Reduction of GIRK channel activation by coapplication of tertiapin-Q with DCG IV (remaining change in Rin: −4.1 ± 2.5%) prevented significant changes in the evoked responses (peak: −2.8 ± 1.4%, area: −3.1 ± 1%, n = 6, at locations 97–158 μm from soma), indicating that the shunting effect by DCG IV was dependent on GIRK channel activation. Because of the presence of mGlu-II receptors on perforant path axons, synaptically evoked EPSPs could not be used for the shunting profile measurements (Macek et al., 1996). As a positive control experiment, we tested the effect of GABAB receptor activation. Even though these receptors target the same postsynaptic effector mechanisms as mGlu2, namely GIRK channels (Andrade et al., 1986), GABAB receptors are distributed over large segments of the distal dendritic region of GCs (Kulik et al., 2003). Therefore, we expected a different shunting profile of dendritic events upon activation of GABAB receptors. In contrast to mGlu2 activation, the inhibitory effect of GABAB receptor activation by the agonist SKF97541 on the peak amplitude of the glutamate-evoked responses increased continuously in the distal direction along the dendrites without plateauing (Fig. 5F). The effect on integrated area and half-width varied little with dendritic distance (Fig. 5G), but the continuous increase was also evident in the normalized shunting profile of GABAB activation (Fig. 5H). Therefore, the results of the control experiments with GABAB receptor activation correspond to the expected shunting profile from the known location of these receptors, further validating the approach that we used for the localization of the shunt activated in the dendrites of GCs.
To corroborate the results gained from the uncaging experiments, we used multicompartmental modeling using available biophysically realistic GC models (Schmidt-Hieber et al., 2007; our modeling experiments were performed on cells 3, 4, and 7 described in that study). First, we set the AMPA conductance kinetics to replicate the amplitude and kinetics of the responses evoked in our uncaging experiments (rise time: 0.388 ms, decay time constant: 3.95 ms; Fig. 6A,B). AMPAR-mediated conductances (peak: 1 nS) were placed at different dendritic locations (0, 25, 40, 70, 90, 105, 125, 150, 175, 195, 220, 240, and 260 μm) along 4 dendrites in each cell and were activated individually. Some of the dendrites of the GCs in the model were shorter than these lengths. In these cases, simulated AMPA events were tested at fewer locations. An important difference between the cells used in our uncaging experiments and in these simulations was the average length of the dendrites (305 μm vs 232 μm, respectively). We used these configurations to explore the location dependency of input shunting by spatially restricted conductances located on the soma or on the dendrites at 20, 50, 80, 120, 160, and 200 μm from the soma (Fig. 6A).

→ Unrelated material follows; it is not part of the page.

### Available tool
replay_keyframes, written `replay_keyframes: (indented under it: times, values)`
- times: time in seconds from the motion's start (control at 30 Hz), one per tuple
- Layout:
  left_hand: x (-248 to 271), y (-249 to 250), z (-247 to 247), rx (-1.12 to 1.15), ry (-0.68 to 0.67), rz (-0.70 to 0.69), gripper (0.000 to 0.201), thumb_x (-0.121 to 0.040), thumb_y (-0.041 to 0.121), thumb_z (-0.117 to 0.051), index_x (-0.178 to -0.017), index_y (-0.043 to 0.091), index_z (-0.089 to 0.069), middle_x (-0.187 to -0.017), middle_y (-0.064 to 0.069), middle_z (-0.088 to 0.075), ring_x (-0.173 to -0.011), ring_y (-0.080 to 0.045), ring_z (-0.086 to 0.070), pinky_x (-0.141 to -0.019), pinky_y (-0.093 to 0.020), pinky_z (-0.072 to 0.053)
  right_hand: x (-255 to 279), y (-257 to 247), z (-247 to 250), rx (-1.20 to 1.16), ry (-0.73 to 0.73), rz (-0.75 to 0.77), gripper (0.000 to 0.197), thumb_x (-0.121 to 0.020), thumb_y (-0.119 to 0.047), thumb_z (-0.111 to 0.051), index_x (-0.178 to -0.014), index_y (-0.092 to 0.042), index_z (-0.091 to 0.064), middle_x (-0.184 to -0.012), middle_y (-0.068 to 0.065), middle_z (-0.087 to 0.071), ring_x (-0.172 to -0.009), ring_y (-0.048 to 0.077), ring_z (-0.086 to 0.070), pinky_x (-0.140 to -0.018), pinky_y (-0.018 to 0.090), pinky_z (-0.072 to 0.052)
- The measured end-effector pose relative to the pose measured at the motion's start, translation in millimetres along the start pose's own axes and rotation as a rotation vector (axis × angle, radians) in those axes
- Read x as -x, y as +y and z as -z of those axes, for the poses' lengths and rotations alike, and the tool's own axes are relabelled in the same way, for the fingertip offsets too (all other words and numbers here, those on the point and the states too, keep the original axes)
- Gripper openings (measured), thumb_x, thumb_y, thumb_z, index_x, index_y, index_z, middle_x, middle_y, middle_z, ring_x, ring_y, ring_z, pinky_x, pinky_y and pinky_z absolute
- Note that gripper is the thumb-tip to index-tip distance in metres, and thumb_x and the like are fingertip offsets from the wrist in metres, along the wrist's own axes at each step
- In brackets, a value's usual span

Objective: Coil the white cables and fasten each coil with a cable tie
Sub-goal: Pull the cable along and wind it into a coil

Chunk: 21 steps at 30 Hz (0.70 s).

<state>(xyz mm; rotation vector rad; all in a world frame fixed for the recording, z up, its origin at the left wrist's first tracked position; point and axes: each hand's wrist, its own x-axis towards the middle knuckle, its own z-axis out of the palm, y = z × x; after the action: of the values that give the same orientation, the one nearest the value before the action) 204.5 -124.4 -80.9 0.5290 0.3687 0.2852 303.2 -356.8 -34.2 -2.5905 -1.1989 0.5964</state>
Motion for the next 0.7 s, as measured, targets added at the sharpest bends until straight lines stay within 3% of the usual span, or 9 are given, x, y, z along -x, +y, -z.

The shunting conductance was placed on every dendrite at the desired distance from the soma and was provided with inward rectification based on our experimental data. The magnitude of the shunting conductance (i.e., mGlu2-activated potassium conductance) in the seven scenarios was set to replicate the mean change of the somatically measured input resistance in our previous recordings (−28%). We analyzed the somatically measured peak amplitude, the integrated area, and the half-width of the simulated AMPAR-mediated conductances similarly to our recordings of uncaging evoked responses.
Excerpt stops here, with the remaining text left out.